(Task brief):
If a record holds a picture, please leave the picture out and copy the rest of the record exactly.
**** Extracted material ****
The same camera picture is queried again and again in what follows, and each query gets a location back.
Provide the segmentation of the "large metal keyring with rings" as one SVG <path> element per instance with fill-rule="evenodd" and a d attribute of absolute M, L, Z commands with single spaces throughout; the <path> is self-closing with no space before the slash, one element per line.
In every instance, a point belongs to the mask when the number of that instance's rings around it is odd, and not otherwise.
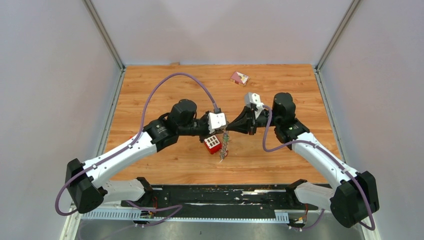
<path fill-rule="evenodd" d="M 228 144 L 230 142 L 230 134 L 229 131 L 225 131 L 222 136 L 222 147 L 220 149 L 220 163 L 228 156 Z"/>

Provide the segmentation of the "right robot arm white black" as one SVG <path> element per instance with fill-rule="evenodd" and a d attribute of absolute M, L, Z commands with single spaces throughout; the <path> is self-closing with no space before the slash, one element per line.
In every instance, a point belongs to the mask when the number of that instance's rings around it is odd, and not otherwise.
<path fill-rule="evenodd" d="M 324 147 L 314 134 L 296 118 L 296 105 L 290 93 L 280 92 L 273 98 L 272 106 L 265 105 L 257 93 L 244 97 L 245 107 L 239 116 L 226 127 L 228 131 L 254 135 L 257 128 L 265 128 L 262 148 L 271 153 L 289 148 L 307 160 L 329 183 L 323 187 L 300 179 L 286 188 L 286 204 L 298 209 L 303 204 L 331 211 L 344 227 L 356 224 L 374 231 L 373 213 L 379 210 L 375 177 L 369 172 L 359 172 L 337 158 Z M 267 148 L 267 132 L 274 127 L 280 146 Z"/>

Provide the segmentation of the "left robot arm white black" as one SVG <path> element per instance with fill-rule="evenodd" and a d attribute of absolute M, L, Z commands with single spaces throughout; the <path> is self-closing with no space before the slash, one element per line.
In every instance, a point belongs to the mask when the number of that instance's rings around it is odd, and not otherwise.
<path fill-rule="evenodd" d="M 220 108 L 207 111 L 197 117 L 197 105 L 181 99 L 170 112 L 162 114 L 126 142 L 95 158 L 80 161 L 75 158 L 67 163 L 65 184 L 60 189 L 55 210 L 61 216 L 67 213 L 59 208 L 59 200 L 68 191 L 75 211 L 85 214 L 102 203 L 135 201 L 140 206 L 149 206 L 153 193 L 140 180 L 112 181 L 111 178 L 129 165 L 175 144 L 180 136 L 198 136 L 201 142 L 222 132 L 226 115 Z"/>
****
(Written reply):
The same camera picture is queried again and again in what follows, and each query gets a location back.
Provide the segmentation of the "large metal keyring with rings" as one SVG <path> element per instance with fill-rule="evenodd" and a d attribute of absolute M, L, Z commands with single spaces throughout; the <path> is self-closing with no space before the slash, one element per line.
In every instance, a point belongs to the mask when the number of that instance's rings around it is odd, and not otherwise.
<path fill-rule="evenodd" d="M 228 144 L 230 142 L 230 134 L 229 131 L 225 131 L 222 136 L 222 147 L 220 149 L 220 163 L 228 156 Z"/>

Provide the segmentation of the "right robot arm white black" as one SVG <path> element per instance with fill-rule="evenodd" and a d attribute of absolute M, L, Z commands with single spaces throughout; the <path> is self-closing with no space before the slash, one element per line.
In every instance, a point belongs to the mask when the number of that instance's rings around it is odd, and not otherwise.
<path fill-rule="evenodd" d="M 324 147 L 314 134 L 296 118 L 296 105 L 290 93 L 280 92 L 273 98 L 272 106 L 265 105 L 257 93 L 244 97 L 245 107 L 239 116 L 226 127 L 228 131 L 254 135 L 257 128 L 265 128 L 262 148 L 271 153 L 289 148 L 307 160 L 329 183 L 323 187 L 300 179 L 286 188 L 286 204 L 298 209 L 303 204 L 331 211 L 344 227 L 356 224 L 374 231 L 373 213 L 379 210 L 375 177 L 369 172 L 359 172 L 337 158 Z M 267 148 L 267 132 L 274 127 L 280 146 Z"/>

Provide the segmentation of the "left robot arm white black" as one SVG <path> element per instance with fill-rule="evenodd" and a d attribute of absolute M, L, Z commands with single spaces throughout; the <path> is self-closing with no space before the slash, one element per line.
In every instance, a point belongs to the mask when the number of that instance's rings around it is odd, and not otherwise.
<path fill-rule="evenodd" d="M 220 108 L 207 111 L 197 117 L 197 105 L 181 99 L 170 112 L 162 114 L 126 142 L 95 158 L 80 161 L 75 158 L 67 163 L 65 184 L 60 189 L 55 210 L 61 216 L 67 213 L 59 208 L 59 200 L 68 191 L 75 211 L 85 214 L 102 203 L 135 201 L 140 206 L 149 206 L 153 193 L 140 180 L 112 181 L 111 178 L 129 165 L 175 144 L 180 136 L 198 136 L 201 142 L 222 132 L 226 115 Z"/>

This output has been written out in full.